John Cook writes, “statistics is all about reasoning under uncertainty.”

I agree, and I think this is a good way to put it.

Statistics textbooks sometimes describe statistics as “decision making under uncertainty,” but that always bothered me, because there’s very little about decision making in statistics textbooks. “Reasoning” captures it much more than “decision making.”

My approach to describing what statistics is about is to go with a different definition of statistic. The technical definition of a functional which summarizes a distribution function is too technical. So my definition of a statistic is that

A statistic is an operator which summarizes a data set (sample or population).

Statistics is then the study of such operators.

Reasoning about their uncertainty (standard errors) is a big part of that, but not all.

This definition seems to exclude Bayesian statistics entirely.

I don’t like the definition above, but it certainly does not exclude the Bayesian approach. The “operator” to which he refers, can be chosen in many ways. The Bayesian approach is one of various dispositions or attitudes toward choosing such summaries.

Sure, but I don’t think the posterior distribution “summarizes a data set”. For one thing, a data set is a finite number of data points, whereas a posterior distribution is infinite dimensional.

In any case, I don’t like that definition either.

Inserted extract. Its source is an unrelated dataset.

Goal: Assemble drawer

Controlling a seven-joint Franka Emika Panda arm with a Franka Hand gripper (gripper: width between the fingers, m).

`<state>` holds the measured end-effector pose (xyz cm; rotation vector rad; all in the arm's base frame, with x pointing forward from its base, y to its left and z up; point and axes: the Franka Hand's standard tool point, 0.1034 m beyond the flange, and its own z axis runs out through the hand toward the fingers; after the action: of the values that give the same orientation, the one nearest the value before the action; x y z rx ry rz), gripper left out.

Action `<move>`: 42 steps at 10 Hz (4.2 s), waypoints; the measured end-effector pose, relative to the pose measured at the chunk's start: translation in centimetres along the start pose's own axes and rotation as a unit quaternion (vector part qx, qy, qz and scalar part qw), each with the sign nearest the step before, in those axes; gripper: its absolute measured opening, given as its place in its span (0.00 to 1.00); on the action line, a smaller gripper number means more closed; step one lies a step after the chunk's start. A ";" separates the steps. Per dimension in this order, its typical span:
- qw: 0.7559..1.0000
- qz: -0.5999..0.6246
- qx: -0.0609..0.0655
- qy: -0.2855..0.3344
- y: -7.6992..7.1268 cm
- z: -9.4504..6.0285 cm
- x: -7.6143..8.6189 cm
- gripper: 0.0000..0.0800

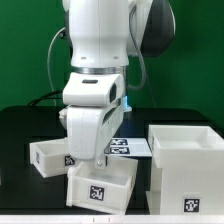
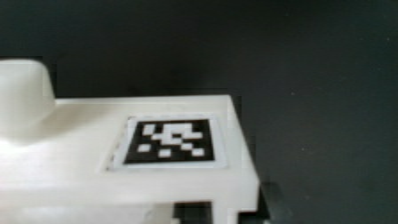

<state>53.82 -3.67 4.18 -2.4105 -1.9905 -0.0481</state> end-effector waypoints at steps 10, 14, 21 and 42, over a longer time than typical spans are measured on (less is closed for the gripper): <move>0.999 -0.041 -0.026 0.013 0.0 1.0 1.8 0.05; 0.999 -0.043 -0.026 0.014 0.4 0.8 3.1 0.05; 0.998 -0.053 -0.020 0.014 -0.2 1.3 3.3 0.05; 0.998 -0.052 -0.021 0.011 -0.2 1.7 1.4 0.05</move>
Offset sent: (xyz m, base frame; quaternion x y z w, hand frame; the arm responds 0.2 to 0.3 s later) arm 0.0000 0.0000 0.0000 0.0000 0.0000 0.0000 1.0000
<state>53.96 -2.21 2.49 -2.3184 -2.1240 -0.1197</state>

A posterior distribution is a summary of a data set in the sense that it is a description. The information content in a description — if the description is to say anything pertinent at all — must be greater than the information content in the data itself (setting aside for another day the precise stipulation as to what constitutes ‘information’). So for example, when someone ‘summarizes’ a data set by reporting its mean and standard deviation, this particular summary description implicitly (or explicitly, depending upon how the two numbers are applied) carries along extra information: the normal distribution whose parameters, the estimates of which are reported by the summary statistics. The attachment of a normal distribution to a data set as a “summary instrument” — either by explicit mention or implicit mention only of its parameter estimates) amounts to augmenting the original data (mere numbers) with additional information (a theoretical distribution). To put the matter in more general terms: if I record the weather today by recording the temperature, wind-direction, wind-speed, relative humidity; and then I comment that “it looks like hurricane weather”, my comment is a data summary, but it brings to bear a great deal more information from elsewhere (from past experience); and the information content of the data plus the data summary is surely greater than the data summary itself.

I’m not convinced… If I have a set of say 120 people’s weight and I publish the mean and standard deviation… I’ve summarized the data set in that when I send you those two pieces of information you have FAR LESS info than if I sent you the whole dataset, but you can still answer some questions like if you selected 12 of them would they likely overload your elevator or not?

A posterior distribution is not a summary of a dataset but rather a summary of a model of the world. For example you may model the world as a mixture model, with different weight distributions by age, sex, and state of residence. The data set may be only vaguely informative, much of the information may come from background, perhaps previous surveys or similar. as such it’s really as much about that background as it is about the data set.

“summary of a model of the world” that is compatible with (conditional on) the data set.

So it is or could be more informative if the modelling was well informed.

For instance, summarizing with a mean and variance as a thoughtless habit would be less informative. However, if based an examination of the residuals with informed judgement that Normal assumptions are helpful – it could be more informative. But you wouldn’t know until further larger studies are done to better discern if Normal assumptions were actually helpful.

This is what I wrote:

“The information content in a description — if the description is to say anything pertinent at all — must be greater than the information content in the data itself (setting aside for another day the precise stipulation as to what constitutes ‘information’)”

Let me elaborate:

If someone “describes” a data set by a “summary” of some sort, they are augmenting the data set itself by a “description”. A description may be provided in various ways. We call such a description useful if it brings with it information not contained in the mere set of data. Such extra information — if it is relevant — must come from the realm of prior experience. Prior experience may be summarized in distributional form; it may be summarized in various other forms as well.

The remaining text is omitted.